> Task requirements:
Copy out the data that follows exactly, leaving out no line.

(Material provided)

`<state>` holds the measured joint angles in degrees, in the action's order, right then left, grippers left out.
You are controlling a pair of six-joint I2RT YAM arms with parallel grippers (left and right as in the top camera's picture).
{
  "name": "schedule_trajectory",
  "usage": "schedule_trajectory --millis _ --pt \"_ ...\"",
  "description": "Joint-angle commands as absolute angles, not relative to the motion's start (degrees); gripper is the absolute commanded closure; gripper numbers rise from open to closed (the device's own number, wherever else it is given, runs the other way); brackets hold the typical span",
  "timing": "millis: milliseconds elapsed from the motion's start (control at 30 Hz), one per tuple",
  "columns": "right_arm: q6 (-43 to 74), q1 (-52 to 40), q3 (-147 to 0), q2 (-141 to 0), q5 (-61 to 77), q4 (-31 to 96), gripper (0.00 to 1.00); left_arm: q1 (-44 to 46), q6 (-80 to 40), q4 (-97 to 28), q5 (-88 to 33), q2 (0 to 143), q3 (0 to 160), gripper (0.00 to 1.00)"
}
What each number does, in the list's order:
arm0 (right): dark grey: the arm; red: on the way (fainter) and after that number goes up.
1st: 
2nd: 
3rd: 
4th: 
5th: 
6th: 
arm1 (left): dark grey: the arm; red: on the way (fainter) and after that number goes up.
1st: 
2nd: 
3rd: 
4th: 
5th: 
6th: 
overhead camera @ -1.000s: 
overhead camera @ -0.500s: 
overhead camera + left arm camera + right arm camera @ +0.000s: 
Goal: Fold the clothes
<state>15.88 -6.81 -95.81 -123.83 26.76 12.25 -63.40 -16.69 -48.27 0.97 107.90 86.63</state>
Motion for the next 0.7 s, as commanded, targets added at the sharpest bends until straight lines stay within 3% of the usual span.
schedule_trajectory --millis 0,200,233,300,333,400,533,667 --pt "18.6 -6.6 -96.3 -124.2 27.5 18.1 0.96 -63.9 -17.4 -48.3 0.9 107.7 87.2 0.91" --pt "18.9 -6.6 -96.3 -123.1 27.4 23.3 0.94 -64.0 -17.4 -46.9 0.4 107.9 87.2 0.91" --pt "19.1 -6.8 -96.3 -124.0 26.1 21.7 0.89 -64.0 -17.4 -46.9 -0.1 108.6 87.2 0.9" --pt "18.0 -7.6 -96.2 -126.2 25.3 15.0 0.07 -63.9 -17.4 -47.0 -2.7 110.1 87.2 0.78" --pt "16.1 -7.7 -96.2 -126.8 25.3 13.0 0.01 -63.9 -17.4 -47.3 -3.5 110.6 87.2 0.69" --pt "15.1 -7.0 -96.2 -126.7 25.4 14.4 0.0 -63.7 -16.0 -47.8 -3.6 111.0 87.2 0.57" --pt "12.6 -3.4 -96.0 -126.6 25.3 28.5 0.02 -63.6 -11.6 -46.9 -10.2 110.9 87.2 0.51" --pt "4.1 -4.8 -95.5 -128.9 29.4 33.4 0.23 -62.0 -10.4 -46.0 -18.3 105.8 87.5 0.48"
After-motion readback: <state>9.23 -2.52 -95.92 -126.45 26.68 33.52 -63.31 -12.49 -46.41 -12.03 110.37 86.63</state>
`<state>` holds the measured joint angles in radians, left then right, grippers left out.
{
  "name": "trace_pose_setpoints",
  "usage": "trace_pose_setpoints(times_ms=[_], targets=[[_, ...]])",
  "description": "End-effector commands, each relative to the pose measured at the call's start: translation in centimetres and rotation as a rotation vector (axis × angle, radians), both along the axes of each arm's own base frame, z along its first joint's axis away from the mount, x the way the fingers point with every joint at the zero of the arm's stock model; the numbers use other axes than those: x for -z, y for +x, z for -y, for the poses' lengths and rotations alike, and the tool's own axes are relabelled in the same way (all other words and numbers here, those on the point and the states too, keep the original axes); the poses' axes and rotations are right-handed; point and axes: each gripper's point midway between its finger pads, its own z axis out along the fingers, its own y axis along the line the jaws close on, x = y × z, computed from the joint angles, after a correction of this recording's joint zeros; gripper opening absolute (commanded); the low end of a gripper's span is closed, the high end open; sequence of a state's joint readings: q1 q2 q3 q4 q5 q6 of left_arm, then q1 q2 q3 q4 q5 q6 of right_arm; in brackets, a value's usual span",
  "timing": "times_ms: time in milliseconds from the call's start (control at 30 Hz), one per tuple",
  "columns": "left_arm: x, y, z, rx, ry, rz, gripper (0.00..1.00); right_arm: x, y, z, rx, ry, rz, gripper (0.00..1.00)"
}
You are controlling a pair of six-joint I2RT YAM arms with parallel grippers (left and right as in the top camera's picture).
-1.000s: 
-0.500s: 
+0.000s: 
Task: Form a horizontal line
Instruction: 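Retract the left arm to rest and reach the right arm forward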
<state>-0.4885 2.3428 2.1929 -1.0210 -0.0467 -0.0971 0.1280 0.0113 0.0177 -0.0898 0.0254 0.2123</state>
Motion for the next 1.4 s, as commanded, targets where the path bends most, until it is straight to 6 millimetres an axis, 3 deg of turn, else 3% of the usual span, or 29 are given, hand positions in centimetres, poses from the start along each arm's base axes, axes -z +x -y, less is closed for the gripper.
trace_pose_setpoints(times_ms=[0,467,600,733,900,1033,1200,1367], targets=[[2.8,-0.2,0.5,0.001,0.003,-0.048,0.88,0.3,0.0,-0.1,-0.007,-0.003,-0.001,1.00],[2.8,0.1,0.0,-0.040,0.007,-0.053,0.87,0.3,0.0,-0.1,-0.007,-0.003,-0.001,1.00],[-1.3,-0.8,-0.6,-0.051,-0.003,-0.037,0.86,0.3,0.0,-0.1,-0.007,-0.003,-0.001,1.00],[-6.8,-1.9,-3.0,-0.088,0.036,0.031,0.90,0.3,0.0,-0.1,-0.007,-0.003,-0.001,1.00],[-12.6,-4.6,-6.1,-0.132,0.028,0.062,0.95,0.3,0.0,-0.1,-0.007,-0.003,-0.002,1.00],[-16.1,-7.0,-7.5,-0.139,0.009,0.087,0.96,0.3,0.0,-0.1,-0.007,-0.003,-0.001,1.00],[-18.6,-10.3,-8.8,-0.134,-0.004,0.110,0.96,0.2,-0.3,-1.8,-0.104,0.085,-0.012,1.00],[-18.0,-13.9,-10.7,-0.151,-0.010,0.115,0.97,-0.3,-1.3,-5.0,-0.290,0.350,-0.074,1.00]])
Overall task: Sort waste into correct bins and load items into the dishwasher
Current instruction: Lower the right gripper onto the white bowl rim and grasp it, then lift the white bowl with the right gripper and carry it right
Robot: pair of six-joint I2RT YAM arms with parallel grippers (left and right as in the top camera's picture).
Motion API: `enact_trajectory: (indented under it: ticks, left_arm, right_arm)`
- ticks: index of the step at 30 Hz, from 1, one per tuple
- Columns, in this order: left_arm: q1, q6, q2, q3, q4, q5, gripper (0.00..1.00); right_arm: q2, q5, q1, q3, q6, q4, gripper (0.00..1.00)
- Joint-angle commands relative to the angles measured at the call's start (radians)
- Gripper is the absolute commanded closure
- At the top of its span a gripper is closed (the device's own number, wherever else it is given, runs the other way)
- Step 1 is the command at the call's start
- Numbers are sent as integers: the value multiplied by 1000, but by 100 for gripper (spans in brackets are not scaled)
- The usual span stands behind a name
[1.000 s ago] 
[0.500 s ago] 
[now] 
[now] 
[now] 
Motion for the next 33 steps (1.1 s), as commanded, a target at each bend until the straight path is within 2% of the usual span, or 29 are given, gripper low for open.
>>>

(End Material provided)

> Solution to this problem:
`<state>` holds the measured joint angles in degrees, in the action's order, right then left, grippers left out.
You are controlling a pair of six-joint I2RT YAM arms with parallel grippers (left and right as in the top camera's picture).
{
  "name": "schedule_trajectory",
  "usage": "schedule_trajectory --millis _ --pt \"_ ...\"",
  "description": "Joint-angle commands as absolute angles, not relative to the motion's start (degrees); gripper is the absolute commanded closure; gripper numbers rise from open to closed (the device's own number, wherever else it is given, runs the other way); brackets hold the typical span",
  "timing": "millis: milliseconds elapsed from the motion's start (control at 30 Hz), one per tuple",
  "columns": "right_arm: q6 (-43 to 74), q1 (-52 to 40), q3 (-147 to 0), q2 (-141 to 0), q5 (-61 to 77), q4 (-31 to 96), gripper (0.00 to 1.00); left_arm: q1 (-44 to 46), q6 (-80 to 40), q4 (-97 to 28), q5 (-88 to 33), q2 (0 to 143), q3 (0 to 160), gripper (0.00 to 1.00)"
}
What each number does, in the list's order:
arm0 (right): dark grey: the arm; red: on the way (fainter) and after that number goes up.
1st: 
2nd: 
3rd: 
4th: 
5th: 
6th: 
arm1 (left): dark grey: the arm; red: on the way (fainter) and after that number goes up.
1st: 
2nd: 
3rd: 
4th: 
5th: 
6th: 
overhead camera @ -1.000s: 
overhead camera @ -0.500s: 
overhead camera + left arm camera + right arm camera @ +0.000s: 
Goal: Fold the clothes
<state>15.88 -6.81 -95.81 -123.83 26.76 12.25 -63.40 -16.69 -48.27 0.97 107.90 86.63</state>
Motion for the next 0.7 s, as commanded, targets added at the sharpest bends until straight lines stay within 3% of the usual span.
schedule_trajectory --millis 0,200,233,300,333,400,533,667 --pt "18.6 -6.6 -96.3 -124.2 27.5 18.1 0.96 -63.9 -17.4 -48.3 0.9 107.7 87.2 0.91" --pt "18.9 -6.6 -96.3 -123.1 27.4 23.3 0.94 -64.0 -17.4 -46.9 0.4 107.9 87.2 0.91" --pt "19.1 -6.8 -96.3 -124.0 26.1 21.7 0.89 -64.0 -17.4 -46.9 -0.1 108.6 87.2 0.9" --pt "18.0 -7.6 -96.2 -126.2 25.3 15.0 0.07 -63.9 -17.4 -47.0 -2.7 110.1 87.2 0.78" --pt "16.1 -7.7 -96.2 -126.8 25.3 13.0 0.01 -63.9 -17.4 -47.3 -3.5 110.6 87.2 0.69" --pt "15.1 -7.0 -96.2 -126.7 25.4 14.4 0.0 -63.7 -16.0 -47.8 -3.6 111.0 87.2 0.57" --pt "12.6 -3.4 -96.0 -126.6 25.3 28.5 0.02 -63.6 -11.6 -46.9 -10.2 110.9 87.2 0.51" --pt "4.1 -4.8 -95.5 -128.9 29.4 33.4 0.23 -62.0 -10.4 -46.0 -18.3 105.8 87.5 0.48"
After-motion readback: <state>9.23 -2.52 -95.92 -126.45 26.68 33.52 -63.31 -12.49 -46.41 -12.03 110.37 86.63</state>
`<state>` holds the measured joint angles in radians, left then right, grippers left out.
{
  "name": "trace_pose_setpoints",
  "usage": "trace_pose_setpoints(times_ms=[_], targets=[[_, ...]])",
  "description": "End-effector commands, each relative to the pose measured at the call's start: translation in centimetres and rotation as a rotation vector (axis × angle, radians), both along the axes of each arm's own base frame, z along its first joint's axis away from the mount, x the way the fingers point with every joint at the zero of the arm's stock model; the numbers use other axes than those: x for -z, y for +x, z for -y, for the poses' lengths and rotations alike, and the tool's own axes are relabelled in the same way (all other words and numbers here, those on the point and the states too, keep the original axes); the poses' axes and rotations are right-handed; point and axes: each gripper's point midway between its finger pads, its own z axis out along the fingers, its own y axis along the line the jaws close on, x = y × z, computed from the joint angles, after a correction of this recording's joint zeros; gripper opening absolute (commanded); the low end of a gripper's span is closed, the high end open; sequence of a state's joint readings: q1 q2 q3 q4 q5 q6 of left_arm, then q1 q2 q3 q4 q5 q6 of right_arm; in brackets, a value's usual span",
  "timing": "times_ms: time in milliseconds from the call's start (control at 30 Hz), one per tuple",
  "columns": "left_arm: x, y, z, rx, ry, rz, gripper (0.00..1.00); right_arm: x, y, z, rx, ry, rz, gripper (0.00..1.00)"
}
You are controlling a pair of six-joint I2RT YAM arms with parallel grippers (left and right as in the top camera's picture).
-1.000s: 
-0.500s: 
+0.000s: 
Task: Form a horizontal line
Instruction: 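Retract the left arm to rest and reach the right arm forward
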<state>-0.4885 2.3428 2.1929 -1.0210 -0.0467 -0.0971 0.1280 0.0113 0.0177 -0.0898 0.0254 0.2123</state>
Motion for the next 1.4 s, as commanded, targets where the path bends most, until it is straight to 6 millimetres an axis, 3 deg of turn, else 3% of the usual span, or 29 are given, hand positions in centimetres, poses from the start along each arm's base axes, axes -z +x -y, less is closed for the gripper.
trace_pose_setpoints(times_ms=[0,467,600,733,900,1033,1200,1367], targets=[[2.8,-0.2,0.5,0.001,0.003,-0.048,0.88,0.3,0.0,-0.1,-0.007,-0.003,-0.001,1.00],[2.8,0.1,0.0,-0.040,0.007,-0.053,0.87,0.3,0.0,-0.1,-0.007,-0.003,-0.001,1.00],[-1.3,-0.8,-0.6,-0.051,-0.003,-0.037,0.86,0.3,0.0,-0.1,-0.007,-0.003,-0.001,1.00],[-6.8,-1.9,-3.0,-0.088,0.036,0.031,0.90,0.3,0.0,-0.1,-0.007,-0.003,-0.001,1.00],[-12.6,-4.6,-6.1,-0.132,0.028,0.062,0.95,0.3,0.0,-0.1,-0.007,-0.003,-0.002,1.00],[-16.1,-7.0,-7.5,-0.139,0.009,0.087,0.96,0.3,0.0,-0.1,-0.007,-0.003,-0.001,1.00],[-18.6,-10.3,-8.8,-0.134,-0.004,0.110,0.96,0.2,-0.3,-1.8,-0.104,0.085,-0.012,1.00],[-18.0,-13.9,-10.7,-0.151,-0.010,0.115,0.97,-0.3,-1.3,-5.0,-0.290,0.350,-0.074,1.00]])
Overall task: Sort waste into correct bins and load items into the dishwasher
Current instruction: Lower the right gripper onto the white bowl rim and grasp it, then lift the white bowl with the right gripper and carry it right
Robot: pair of six-joint I2RT YAM arms with parallel grippers (left and right as in the top camera's picture).
Motion API: `enact_trajectory: (indented under it: ticks, left_arm, right_arm)`
- ticks: index of the step at 30 Hz, from 1, one per tuple
- Columns, in this order: left_arm: q1, q6, q2, q3, q4, q5, gripper (0.00..1.00); right_arm: q2, q5, q1, q3, q6, q4, gripper (0.00..1.00)
- Joint-angle commands relative to the angles measured at the call's start (radians)
- Gripper is the absolute commanded closure
- At the top of its span a gripper is closed (the device's own number, wherever else it is given, runs the other way)
- Step 1 is the command at the call's start
- Numbers are sent as integers: the value multiplied by 1000, but by 100 for gripper (spans in brackets are not scaled)
- The usual span stands behind a name
[1.000 s ago] 
[0.500 s ago] 
[now] 
[now] 
[now] 
Motion for the next 33 steps (1.1 s), as commanded, a target at each bend until the straight path is within 2% of the usual span, or 29 are given, gripper low for open.
>>>

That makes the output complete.